How new technologies can make a difference to rural smallholder farmers.

23rd November 2017

Dai Clegg

Dai Clegg

Senior Associate and director of open-source software projects

Some of you may have seen this piece on the BBC about “How missing weather data is a ‘life and death’ issue”. It’s about tech start-up Kukua, and the weather stations they have installed in Tanzania to help provide local commercial farmers with better forecasts. Kukua is a business with a rather unusual business model: they use the margin they make on selling weather forecasts to fund delivering the same forecast data, for free, to local smallholder farmers. Put another way, their commercial operations fund philanthropy. This is very original, very smart, and takes them out of the cycle of seeking donations or grants which makes planning much more uncertain for lots of NGOs.

We met Kukua through our work at the Walker Institute on HyCristal and a couple of other projects. Peter Gibbs is Kukua’s meteorology adviser and ex-BBC weatherman; he features in the BBC news item mentioned above. We discussed the huge value of the forecasts to smallholder farmers, which are delivered as SMS messages (smart phones are still rare in rural areas in Africa). This got me thinking about how we could use other data to add further value, and to target information. For example, with local livelihoods data we would know which locality was about to plant for example, beans or maize and could send them targeted messages if the forecast indicated it could be critical for them. And maybe if we had soil moisture models from historic rainfall records we could help even more.

Peter pointed out that the recipients are farmers; they know what they are doing. The best we can do is get them better information to base their decisions on. But this story has further reinforced for me of the huge potential value of data.

The Household Economy Approach (HEA) has provided a lot of value over the years from livelihoods data, but it has mostly delivered that to governments and international agencies.  When we were in Kampala in July we met with regional administrators, to discuss what data would be valuable for them as they work with their communities; and we’re developing some of the ideas they gave us right now. Kukua’s success takes it one step further – down to individual families. It’s clear that more data helps, but only if it’s the right data. One of the themes that emerged in the workshop in Kampala, was that a mass of data in itself solves no problems. We also talked about delivery of data, for example dashboards for office-based folk, and text reports for people with less access to technology. Data needs to be delivered in the easiest and most accessible format for the users of that data. In Kukua’s example, they deliver data by SMS, because it’s the right channel for the farmers they are helping.

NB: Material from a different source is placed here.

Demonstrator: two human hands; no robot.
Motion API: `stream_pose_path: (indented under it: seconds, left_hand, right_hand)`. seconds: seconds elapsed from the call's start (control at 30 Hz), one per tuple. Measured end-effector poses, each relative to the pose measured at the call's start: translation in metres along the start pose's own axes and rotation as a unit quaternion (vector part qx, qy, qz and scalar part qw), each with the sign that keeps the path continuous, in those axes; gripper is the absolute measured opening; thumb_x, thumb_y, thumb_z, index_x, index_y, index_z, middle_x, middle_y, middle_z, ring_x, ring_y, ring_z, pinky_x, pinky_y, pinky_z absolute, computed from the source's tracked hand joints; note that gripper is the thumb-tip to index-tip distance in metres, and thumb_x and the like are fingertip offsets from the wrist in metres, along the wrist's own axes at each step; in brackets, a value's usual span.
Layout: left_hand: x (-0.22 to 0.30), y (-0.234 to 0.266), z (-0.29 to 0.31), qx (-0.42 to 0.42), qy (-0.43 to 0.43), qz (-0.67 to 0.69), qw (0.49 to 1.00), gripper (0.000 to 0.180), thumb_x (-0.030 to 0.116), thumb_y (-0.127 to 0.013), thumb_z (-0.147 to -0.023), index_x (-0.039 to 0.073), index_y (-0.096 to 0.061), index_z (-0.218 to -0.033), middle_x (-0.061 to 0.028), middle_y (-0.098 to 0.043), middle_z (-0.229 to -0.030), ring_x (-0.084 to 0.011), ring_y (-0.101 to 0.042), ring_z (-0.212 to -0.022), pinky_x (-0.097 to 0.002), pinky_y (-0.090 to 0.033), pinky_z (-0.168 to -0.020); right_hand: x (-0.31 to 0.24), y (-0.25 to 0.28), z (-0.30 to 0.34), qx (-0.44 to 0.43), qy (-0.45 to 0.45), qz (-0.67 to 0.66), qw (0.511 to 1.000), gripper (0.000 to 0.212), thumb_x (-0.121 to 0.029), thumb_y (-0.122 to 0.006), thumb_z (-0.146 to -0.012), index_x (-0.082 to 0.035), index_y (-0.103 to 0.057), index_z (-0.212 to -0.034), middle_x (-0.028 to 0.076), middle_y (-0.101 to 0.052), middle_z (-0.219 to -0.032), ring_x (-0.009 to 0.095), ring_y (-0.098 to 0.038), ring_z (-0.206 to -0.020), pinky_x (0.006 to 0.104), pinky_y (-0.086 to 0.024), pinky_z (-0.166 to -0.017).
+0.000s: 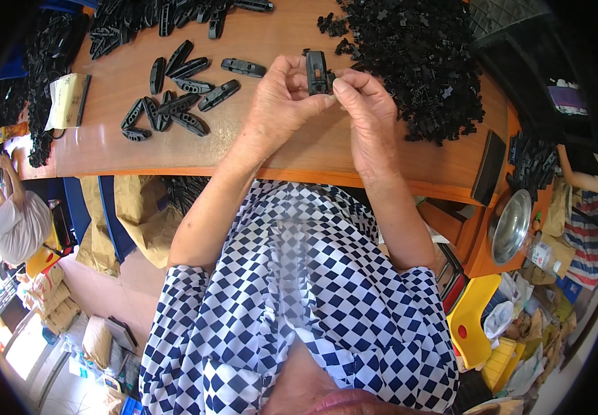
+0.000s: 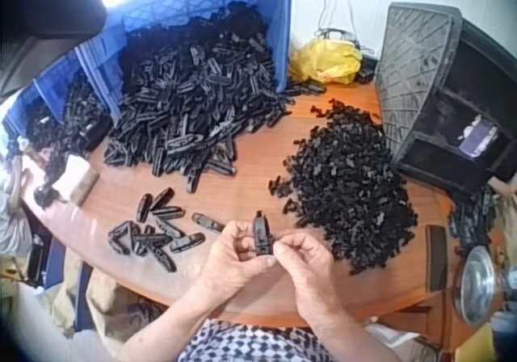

And that’s a lesson to apply everywhere, if you want people to benefit from data, it’s got to be the right data, in the right form, delivered through the right medium, in the right timescale. I’m currently working on a database, which we are building at the Walker Institute to try to address exactly these challenges. We are using a range of data from different sources including livelihoods, rainfall, weather forecasts and crop yield data. It’s a big job, and I think it’s going to keep me busy for a while. I’ll let you know how I get on!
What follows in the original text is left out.